The Confessions(18)
“A lot of things hurt that aren’t sins. Longing isn’t a sin. Regret isn’t a sin. Hope isn’t a sin. They all hurt.”
“It’s not any of those. So what is it?” She rubbed her temples and looked tired—tired but lovely. It hurt his heart to see it.
“Tell me when you feel it the most, dear. Tell me when you first felt that…” He tapped his own chest. “That ache right there.”
She sighed and leaned forward in her chair, crossing her legs at the ankles. She looked so elegant, so much like a lady. Was this really Marcus’s Eleanor? The teenaged car thief who’d made off with his heart twenty-three years ago? She looked more like a duchess than a car thief.
“Ah, f*ck it,” she said, leaning back in the chair again. She threw one leg over the chair arm and threw her arm over her eyes to hide from him.

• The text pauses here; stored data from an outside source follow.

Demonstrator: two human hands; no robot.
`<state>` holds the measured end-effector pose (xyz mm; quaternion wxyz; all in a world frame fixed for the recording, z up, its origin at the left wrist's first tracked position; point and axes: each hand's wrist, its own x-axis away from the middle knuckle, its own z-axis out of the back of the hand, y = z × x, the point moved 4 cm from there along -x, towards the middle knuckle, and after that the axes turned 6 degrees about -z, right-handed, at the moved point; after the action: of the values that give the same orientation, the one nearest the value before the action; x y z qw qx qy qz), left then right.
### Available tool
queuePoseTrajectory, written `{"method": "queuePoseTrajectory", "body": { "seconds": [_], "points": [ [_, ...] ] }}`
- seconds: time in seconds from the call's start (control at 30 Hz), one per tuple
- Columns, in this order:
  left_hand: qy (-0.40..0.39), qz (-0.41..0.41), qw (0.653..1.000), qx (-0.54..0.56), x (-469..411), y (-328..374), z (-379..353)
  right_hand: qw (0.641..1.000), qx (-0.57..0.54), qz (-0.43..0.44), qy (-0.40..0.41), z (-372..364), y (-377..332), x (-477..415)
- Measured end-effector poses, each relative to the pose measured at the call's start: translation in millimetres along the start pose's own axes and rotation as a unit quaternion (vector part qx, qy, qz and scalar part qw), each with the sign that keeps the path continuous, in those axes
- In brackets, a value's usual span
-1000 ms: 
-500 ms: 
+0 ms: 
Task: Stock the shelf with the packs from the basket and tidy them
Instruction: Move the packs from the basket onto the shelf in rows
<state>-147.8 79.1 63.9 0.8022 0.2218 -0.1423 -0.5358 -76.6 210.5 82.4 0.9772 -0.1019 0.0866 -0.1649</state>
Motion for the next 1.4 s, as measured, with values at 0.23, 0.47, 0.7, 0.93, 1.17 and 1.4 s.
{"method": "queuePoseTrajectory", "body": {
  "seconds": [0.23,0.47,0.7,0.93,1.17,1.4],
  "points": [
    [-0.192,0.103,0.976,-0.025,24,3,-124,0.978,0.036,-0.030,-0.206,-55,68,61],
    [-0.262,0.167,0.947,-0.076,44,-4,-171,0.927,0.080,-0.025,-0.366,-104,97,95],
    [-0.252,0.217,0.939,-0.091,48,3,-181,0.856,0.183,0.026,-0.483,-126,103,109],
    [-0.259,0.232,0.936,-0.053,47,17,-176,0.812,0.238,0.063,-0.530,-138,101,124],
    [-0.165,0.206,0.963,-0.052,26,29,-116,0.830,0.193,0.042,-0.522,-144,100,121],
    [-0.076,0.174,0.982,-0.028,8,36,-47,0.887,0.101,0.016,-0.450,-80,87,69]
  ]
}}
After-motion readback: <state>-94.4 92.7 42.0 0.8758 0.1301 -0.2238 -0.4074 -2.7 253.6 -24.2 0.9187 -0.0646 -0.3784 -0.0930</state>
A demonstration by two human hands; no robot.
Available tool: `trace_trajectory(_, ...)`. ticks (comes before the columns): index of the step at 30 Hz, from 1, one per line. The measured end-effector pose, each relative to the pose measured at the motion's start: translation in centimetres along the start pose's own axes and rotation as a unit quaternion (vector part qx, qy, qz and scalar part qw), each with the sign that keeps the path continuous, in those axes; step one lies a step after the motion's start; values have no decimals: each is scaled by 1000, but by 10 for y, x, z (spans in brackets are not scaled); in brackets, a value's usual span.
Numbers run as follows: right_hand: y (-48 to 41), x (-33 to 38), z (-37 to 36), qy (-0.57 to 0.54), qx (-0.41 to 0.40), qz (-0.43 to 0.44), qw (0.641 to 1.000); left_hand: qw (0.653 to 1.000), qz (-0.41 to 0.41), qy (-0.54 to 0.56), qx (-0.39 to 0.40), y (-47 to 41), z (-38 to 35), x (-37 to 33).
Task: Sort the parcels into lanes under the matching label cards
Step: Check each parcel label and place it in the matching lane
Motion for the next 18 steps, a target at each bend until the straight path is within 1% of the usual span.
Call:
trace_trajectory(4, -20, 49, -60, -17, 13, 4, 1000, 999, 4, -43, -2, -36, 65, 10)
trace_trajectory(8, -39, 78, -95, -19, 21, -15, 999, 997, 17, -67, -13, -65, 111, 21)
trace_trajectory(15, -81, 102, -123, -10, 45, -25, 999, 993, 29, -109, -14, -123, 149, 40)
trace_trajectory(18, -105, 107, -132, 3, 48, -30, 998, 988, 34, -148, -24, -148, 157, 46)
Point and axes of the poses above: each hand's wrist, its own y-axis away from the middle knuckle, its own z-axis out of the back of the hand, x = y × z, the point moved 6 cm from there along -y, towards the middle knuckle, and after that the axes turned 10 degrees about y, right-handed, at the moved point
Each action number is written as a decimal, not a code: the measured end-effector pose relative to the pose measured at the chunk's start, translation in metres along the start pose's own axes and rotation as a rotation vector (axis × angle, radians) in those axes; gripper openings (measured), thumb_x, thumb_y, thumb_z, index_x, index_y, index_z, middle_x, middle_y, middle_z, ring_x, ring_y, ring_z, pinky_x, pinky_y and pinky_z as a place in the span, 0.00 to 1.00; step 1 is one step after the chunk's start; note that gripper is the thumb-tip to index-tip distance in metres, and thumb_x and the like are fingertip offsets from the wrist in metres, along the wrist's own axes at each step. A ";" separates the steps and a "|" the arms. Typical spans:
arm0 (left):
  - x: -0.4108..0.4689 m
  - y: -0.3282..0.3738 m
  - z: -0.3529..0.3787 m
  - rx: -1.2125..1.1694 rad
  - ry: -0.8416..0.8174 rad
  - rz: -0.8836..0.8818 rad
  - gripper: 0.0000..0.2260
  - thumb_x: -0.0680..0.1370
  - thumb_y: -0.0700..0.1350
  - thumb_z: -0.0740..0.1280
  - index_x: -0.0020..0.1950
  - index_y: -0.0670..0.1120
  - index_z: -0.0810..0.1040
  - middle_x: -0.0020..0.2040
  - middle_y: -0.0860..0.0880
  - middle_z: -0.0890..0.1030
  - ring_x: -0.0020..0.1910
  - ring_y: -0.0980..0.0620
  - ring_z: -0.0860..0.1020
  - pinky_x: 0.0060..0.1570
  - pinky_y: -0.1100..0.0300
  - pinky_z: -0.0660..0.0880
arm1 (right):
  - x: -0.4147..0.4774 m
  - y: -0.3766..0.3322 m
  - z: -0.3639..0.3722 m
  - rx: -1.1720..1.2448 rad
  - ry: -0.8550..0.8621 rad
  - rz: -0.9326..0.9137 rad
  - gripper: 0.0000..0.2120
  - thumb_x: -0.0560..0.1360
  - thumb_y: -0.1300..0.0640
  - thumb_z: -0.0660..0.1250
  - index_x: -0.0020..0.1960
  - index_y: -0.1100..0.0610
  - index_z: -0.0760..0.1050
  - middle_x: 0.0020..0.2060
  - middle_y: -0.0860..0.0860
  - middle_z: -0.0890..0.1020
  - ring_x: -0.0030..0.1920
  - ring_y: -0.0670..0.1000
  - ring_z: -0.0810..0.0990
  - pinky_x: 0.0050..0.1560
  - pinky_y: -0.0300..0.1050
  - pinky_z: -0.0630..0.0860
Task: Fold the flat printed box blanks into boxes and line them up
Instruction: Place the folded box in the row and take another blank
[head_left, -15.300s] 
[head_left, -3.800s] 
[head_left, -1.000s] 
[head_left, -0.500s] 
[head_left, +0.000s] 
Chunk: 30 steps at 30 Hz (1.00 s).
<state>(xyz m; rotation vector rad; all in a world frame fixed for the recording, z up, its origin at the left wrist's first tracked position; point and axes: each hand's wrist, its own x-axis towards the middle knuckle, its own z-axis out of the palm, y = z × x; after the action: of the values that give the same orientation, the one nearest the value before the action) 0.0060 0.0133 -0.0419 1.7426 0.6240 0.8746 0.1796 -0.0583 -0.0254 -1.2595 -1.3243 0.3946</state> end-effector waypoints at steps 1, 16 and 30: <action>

All right. So it was that Eleanor.
“Eleanor. Talk to me.”
“He’s going to kill me for telling you this.”
“He won’t ever know you told me.”
“You promise?”
“I swear. I’m an old man with no reason to lie. I’ll guard your secret with my life.”
She groaned or maybe it wasn’t a groan. Maybe it was a growl. You must drive him mad, Stuart thought. You must make him wild for you. You are a teenage girl in a woman’s body with a woman’s needs and a teenage girl’s savage heart.
If he were forty years younger…
“I found a picture,” she said at last. “I didn’t mean to find it. I wasn’t looking for it. I just found it. Last week.”
“This all started last week?”
“Yes.”
“Because you found a photograph?”
Behind the arm draped over her eyes she nodded.
“Where did you find it?” Ballard asked.
“In his old Bible. He keeps private things in it—love notes from Kingsley from their high school days, the bookmark I made him once, the list of questions I wrote for him when I was 16 that he promised to answer for me one day… All his most special secrets he keeps in this Bible. He left it at my house one night, and I flipped through it for no other reason than plain heathen nosiness. Is nosiness a sin?”
“Venial.”
“Shit.”
“Keep talking. You found the photograph in his Bible?”
“I did. Of her.”
“Of Grace.”
“Yes. Of Grace holding Fionn. As a baby. He’s a toddler now, but he was a baby in the picture. And on the back of the photograph Grace had written the date and a short message.”
“What did it say?”
“Grace wrote, S?ren, Here’s the picture you asked for. It’s in black and white because I’m blushing so much. All our love, Your Grace and Fionn.”
“Is that what bothered you? That she called herself his Grace?”
“No, she does that even with me: Nora, Miss you! Come visit us soon. Love, Your Grace. It’s a joke.”
“Ah—‘Your Grace.’ Aristocracy nonsense. So what’s wrong then? That he asked for the picture? It’s really not unusual for the father of a child to want to have a picture of his child. He hasn’t met his boy yet, has he?”
“Not yet. Next year. S?ren wants to wait for reasons he hasn’t told anyone. I think he wants Fionn to be old enough to remember him in case, you know.”
“In case it’s their only meeting?”
She nodded, swallowed visibly. He had touched a nerve, a soft spot. Good. It meant they were getting closer to the heart of the matter.
“A photograph of his son in his Bible shouldn’t be much of a surprise. So why did it bother you so much?”
“The picture is of Grace nursing Fionn.”
“Ah, I see.” Stuart nodded and rubbed his chin in understanding. “A very private and intimate picture. Hence the blushing.”
“A private and intimate picture he asked her to send him. And that’s a big deal because Grace is so modest that she never nursed Fionn in public. She never even nursed him in front of me or her own mother. Only alone or in front of Zach, her husband.”
“And in that photograph.”
“A photograph which he kept in his Bible along with Kingsley’s love notes and my list of questions and the bookmark I made him. He keeps his heart in that Bible. There are no other pictures in there, and we have dozens of pictures of Fionn. But that picture…”
“That must have stung,” Stuart said, employing the art of the English understatement.
“Stung? Ever had your genitals whacked with a wet whip?” she asked.
“That bad?”
“That bad. And the worst part?” Eleanor sat up again and faced him. “I don’t even know why it bothers me. It’s a beautiful picture. Absolutely gorgeous. Grace is luminous in it. Fionn is…a miracle. And even more than that, he’s S?ren’s son. Of course he wants to keep a picture of Grace and his son in his Bible. I just didn’t expect it to be that picture. I just…” She held up her hands. “I didn’t expect to find it in his Bible. If he’d shown it to me, it wouldn’t have hurt. But he didn’t show it to me. Why can’t he hide creepy fetish porn from me like a normal boyfriend?”